## [To do]
Character for character, write out the data below.

## [Stored data]
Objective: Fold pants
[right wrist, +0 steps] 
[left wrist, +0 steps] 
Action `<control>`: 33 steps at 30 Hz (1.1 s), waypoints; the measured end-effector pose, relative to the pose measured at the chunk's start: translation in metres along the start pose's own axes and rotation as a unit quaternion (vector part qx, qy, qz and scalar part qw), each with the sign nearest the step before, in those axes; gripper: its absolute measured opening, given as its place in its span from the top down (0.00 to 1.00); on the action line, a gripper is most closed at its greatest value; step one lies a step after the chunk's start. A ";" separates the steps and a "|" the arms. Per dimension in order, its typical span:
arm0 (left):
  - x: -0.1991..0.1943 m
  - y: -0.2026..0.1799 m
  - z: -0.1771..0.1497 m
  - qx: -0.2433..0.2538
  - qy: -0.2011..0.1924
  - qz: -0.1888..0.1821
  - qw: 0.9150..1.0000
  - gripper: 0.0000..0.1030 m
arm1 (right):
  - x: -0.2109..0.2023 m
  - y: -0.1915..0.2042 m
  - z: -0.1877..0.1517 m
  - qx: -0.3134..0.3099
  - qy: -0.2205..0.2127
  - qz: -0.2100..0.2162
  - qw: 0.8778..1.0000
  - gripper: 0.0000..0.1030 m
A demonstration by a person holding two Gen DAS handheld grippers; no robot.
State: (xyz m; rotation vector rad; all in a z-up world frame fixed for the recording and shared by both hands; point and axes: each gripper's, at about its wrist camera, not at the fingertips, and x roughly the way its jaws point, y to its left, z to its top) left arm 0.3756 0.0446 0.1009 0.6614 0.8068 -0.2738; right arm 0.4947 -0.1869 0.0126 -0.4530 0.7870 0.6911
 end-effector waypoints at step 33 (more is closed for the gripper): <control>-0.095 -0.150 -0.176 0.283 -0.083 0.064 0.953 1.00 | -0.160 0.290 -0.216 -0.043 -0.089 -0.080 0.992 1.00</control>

## [Expected answer]
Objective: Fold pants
[right wrist, +0 steps] 
[left wrist, +0 steps] 
Action `<control>`: 33 steps at 30 Hz (1.1 s), waypoints; the measured end-effector pose, relative to the pose measured at the chunk's start: translation in metres along the start pose's own axes and rotation as a unit quaternion (vector part qx, qy, qz and scalar part qw), each with the sign nearest the step before, in those axes; gripper: its absolute measured opening, given as its place in its span from the top down (0.00 to 1.00); on the action line, a gripper is most closed at its greatest value; step one lies a step after the chunk's start. A ";" separates the steps and a "|" the arms. Per dimension in order, its typical span:
arm0 (left):
  - x: -0.1991..0.1943 m
  - y: -0.2026..0.1799 m
  - z: -0.1771..0.1497 m
  - qx: -0.2433..0.2538
  - qy: -0.2011..0.1924
  - qz: -0.1888..0.1821
  - qw: 0.9150..1.0000
  - gripper: 0.0000..0.1030 m
arm1 (right):
  - x: -0.2109..0.2023 m
  - y: -0.1915..0.2042 m
  - z: -0.1877..0.1517 m
  - qx: -0.3134..0.3099
  - qy: -0.2205..0.2127
  - qz: -0.2100..0.2162
  - qw: 0.8778..1.0000
  - gripper: 0.0000..0.1030 m
A demonstration by a person holding two Gen DAS handheld grippers; no robot.
State: (xyz m; rotation vector rad; all in a z-up world frame fixed for the recording and shared by both hands; point and axes: each gripper's, at about its wrist camera, not at the fingertips, and x roughly the way its jaws point, y to its left, z to its top) left arm 0.3756 0.0446 0.1009 0.6614 0.8068 -0.2738; right arm 0.4947 -0.1869 0.0126 -0.4530 0.7870 0.6911
 end-effector waypoints at step 33 (more is closed for the gripper): <control>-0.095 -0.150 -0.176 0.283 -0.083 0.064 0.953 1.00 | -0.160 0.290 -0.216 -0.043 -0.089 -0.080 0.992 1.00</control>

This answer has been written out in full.